Hacer la guerra, Simone Weil, p. 81
La tragedia ática, al menos la de
Esquilo y la de Sófocles, es la verdadera continuación de la epopeya. La idea
de justicia la ilumina sin intervenir nunca; la fuerza aparece con su fría
dureza, siempre aompañada por los efectos funestos que no respetan ni a quien
la ejerce ni a quien la padece; la humillación del alma acongojada no se
oculta, tampoco se envuelve con piedad fácil ni se expone al desprecio; más de
un ser herido por la degradación de la desgracia se nos presenta como
admirable. El Evangelio es la última y maravillosa expresión del genio griego,
lo mismo que la Ilíada es la primera. En él asoma el espíritu de Grecia no solo
porque se ordena buscar, excluyendo cualquier otro bien, «el reino de la
justicia de nuestro Padre celestial», sino también porque en él aparece la
miseria humana en un ser divino y humano a la vez. Los relatos de la Pasión
muestran que un espíritu divino, unido a la carne, es alterado por la
desgracia, tiembla ante el sufrimiento y la muerte, se siente, en el colmo del desamparo,
separado de los hombres y de Dios. El sentimiento de la miseria humana les
confiere ese acento de sencillez que es
la marca del genio griego y el gran mérito de la tragedia ática y la Ilíada.
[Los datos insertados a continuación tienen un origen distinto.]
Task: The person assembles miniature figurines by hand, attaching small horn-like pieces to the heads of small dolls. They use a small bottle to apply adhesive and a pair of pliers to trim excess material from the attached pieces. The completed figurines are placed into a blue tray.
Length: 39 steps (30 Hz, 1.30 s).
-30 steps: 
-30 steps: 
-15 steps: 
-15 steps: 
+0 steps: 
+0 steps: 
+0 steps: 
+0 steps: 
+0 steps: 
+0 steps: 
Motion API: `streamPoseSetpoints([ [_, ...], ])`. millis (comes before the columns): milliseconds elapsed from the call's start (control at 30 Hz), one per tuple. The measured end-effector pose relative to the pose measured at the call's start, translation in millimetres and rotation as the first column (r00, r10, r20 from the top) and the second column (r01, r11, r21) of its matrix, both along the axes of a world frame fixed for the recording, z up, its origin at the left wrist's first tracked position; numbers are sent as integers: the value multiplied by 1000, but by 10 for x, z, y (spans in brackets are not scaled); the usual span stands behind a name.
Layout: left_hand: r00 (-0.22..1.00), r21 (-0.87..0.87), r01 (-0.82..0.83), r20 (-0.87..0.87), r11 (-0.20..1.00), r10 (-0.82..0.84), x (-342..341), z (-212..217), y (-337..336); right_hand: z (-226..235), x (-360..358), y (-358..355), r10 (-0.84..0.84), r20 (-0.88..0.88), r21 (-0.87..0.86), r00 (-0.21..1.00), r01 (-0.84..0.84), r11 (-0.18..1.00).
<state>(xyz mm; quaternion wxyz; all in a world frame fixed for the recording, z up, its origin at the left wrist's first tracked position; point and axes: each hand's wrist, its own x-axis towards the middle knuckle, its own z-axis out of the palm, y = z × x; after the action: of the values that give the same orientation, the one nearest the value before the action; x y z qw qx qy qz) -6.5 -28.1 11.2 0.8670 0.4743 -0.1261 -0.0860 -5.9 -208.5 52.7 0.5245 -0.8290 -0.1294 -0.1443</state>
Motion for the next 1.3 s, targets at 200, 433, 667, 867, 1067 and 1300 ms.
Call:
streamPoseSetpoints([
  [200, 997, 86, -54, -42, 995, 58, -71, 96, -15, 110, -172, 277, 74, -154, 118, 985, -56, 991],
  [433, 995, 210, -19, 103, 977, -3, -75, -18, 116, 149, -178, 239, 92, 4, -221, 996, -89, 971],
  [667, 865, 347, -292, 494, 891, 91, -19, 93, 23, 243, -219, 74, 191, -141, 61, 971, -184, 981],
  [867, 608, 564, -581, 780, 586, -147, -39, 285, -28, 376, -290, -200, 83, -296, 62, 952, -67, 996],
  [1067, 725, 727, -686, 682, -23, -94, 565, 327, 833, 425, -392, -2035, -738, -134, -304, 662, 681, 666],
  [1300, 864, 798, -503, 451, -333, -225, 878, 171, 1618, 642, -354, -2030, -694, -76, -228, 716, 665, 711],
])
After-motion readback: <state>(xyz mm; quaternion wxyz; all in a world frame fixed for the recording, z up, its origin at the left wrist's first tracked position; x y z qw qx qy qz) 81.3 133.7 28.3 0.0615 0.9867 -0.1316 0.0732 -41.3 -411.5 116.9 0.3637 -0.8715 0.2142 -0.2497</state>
Hay
frases que suenan extrañamente parecidas a las de la epopeya, y el adolescente
troyano enviado al Hades, aunque él no quería partir, nos trae a la memoria lo
que Cristo le dice a Pedro: «Otro te atará y te llevará a donde no quieres ir».
Este acento no puede separarse del pensamiento que inspira el Evangelio, porque
el sentimiento de la miseria humana es una condición de la justicia y el amor.